Find how many lines in the material contain "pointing"; your answer should be that number alone.
- Opening Delimiter -
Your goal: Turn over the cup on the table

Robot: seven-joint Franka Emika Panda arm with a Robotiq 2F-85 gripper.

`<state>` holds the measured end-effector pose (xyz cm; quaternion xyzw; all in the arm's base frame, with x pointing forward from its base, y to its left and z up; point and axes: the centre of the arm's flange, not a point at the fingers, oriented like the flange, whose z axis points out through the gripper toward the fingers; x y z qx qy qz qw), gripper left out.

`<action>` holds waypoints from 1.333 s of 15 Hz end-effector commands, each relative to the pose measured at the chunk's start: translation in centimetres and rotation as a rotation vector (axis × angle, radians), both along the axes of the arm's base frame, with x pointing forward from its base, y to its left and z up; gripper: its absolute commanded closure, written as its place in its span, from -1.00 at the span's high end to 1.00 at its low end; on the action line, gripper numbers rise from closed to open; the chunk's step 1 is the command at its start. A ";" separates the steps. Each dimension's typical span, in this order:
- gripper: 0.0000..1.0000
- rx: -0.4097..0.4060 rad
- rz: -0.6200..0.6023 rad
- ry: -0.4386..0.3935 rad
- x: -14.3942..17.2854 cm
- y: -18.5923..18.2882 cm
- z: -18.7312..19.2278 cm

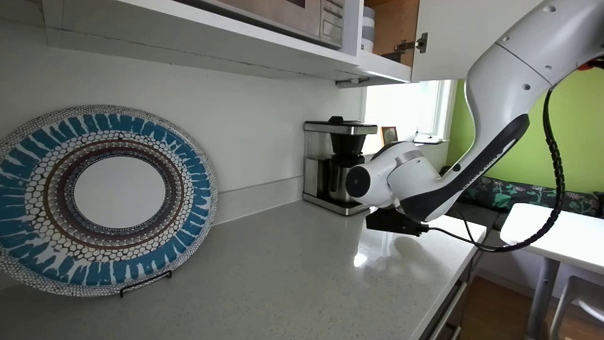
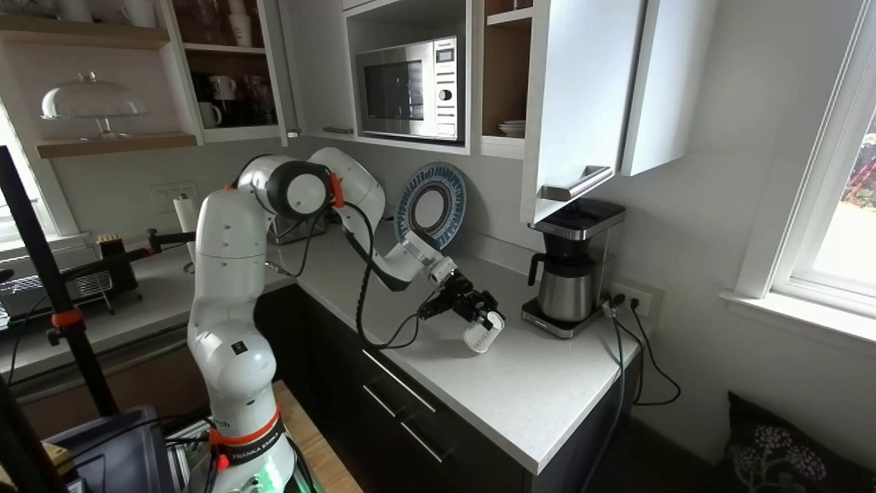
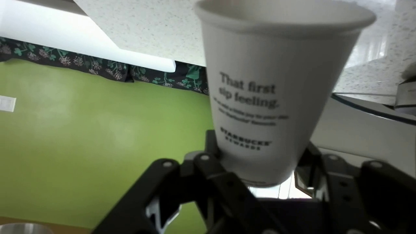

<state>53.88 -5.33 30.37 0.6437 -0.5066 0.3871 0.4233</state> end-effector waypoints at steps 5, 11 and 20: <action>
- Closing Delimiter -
- **RESULT**
2